■ Task prompt
All of the data is to be set down again without any alteration.

■ Excerpted data
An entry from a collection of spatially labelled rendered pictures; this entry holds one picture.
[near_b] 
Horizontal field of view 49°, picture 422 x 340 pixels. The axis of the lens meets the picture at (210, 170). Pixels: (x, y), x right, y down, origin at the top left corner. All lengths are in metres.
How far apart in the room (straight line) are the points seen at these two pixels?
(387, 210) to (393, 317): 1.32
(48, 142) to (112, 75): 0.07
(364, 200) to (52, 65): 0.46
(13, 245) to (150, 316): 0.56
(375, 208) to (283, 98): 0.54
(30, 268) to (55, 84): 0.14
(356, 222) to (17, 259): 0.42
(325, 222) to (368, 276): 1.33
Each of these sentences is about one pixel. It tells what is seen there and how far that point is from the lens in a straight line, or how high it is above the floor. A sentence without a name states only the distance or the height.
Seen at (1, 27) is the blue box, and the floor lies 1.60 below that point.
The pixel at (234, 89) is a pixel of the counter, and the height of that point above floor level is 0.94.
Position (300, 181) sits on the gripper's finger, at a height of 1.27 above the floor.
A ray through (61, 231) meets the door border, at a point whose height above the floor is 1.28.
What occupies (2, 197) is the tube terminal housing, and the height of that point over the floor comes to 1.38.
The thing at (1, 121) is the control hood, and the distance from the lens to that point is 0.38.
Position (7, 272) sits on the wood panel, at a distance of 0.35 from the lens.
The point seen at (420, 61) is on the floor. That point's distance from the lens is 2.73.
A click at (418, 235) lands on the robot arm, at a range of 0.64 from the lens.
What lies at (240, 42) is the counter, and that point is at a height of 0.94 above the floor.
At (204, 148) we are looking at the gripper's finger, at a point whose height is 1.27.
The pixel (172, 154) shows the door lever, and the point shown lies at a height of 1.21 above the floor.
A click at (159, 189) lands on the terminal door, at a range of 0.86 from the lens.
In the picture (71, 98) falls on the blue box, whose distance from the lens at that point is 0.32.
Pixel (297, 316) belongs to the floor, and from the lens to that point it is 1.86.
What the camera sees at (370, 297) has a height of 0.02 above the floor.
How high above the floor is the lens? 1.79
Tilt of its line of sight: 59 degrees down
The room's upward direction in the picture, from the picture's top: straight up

■ Answer to this task
An entry from a collection of spatially labelled rendered pictures; this entry holds one picture.
[near_b] 
Horizontal field of view 49°, picture 422 x 340 pixels. The axis of the lens meets the picture at (210, 170). Pixels: (x, y), x right, y down, origin at the top left corner. All lengths are in metres.
How far apart in the room (straight line) are the points seen at these two pixels?
(387, 210) to (393, 317): 1.32
(48, 142) to (112, 75): 0.07
(364, 200) to (52, 65): 0.46
(13, 245) to (150, 316): 0.56
(375, 208) to (283, 98): 0.54
(30, 268) to (55, 84): 0.14
(356, 222) to (17, 259): 0.42
(325, 222) to (368, 276): 1.33
Each of these sentences is about one pixel. It tells what is seen there and how far that point is from the lens in a straight line, or how high it is above the floor. A sentence without a name states only the distance or the height.
Seen at (1, 27) is the blue box, and the floor lies 1.60 below that point.
The pixel at (234, 89) is a pixel of the counter, and the height of that point above floor level is 0.94.
Position (300, 181) sits on the gripper's finger, at a height of 1.27 above the floor.
A ray through (61, 231) meets the door border, at a point whose height above the floor is 1.28.
What occupies (2, 197) is the tube terminal housing, and the height of that point over the floor comes to 1.38.
The thing at (1, 121) is the control hood, and the distance from the lens to that point is 0.38.
Position (7, 272) sits on the wood panel, at a distance of 0.35 from the lens.
The point seen at (420, 61) is on the floor. That point's distance from the lens is 2.73.
A click at (418, 235) lands on the robot arm, at a range of 0.64 from the lens.
What lies at (240, 42) is the counter, and that point is at a height of 0.94 above the floor.
At (204, 148) we are looking at the gripper's finger, at a point whose height is 1.27.
The pixel (172, 154) shows the door lever, and the point shown lies at a height of 1.21 above the floor.
A click at (159, 189) lands on the terminal door, at a range of 0.86 from the lens.
In the picture (71, 98) falls on the blue box, whose distance from the lens at that point is 0.32.
Pixel (297, 316) belongs to the floor, and from the lens to that point it is 1.86.
What the camera sees at (370, 297) has a height of 0.02 above the floor.
How high above the floor is the lens? 1.79
Tilt of its line of sight: 59 degrees down
The room's upward direction in the picture, from the picture's top: straight up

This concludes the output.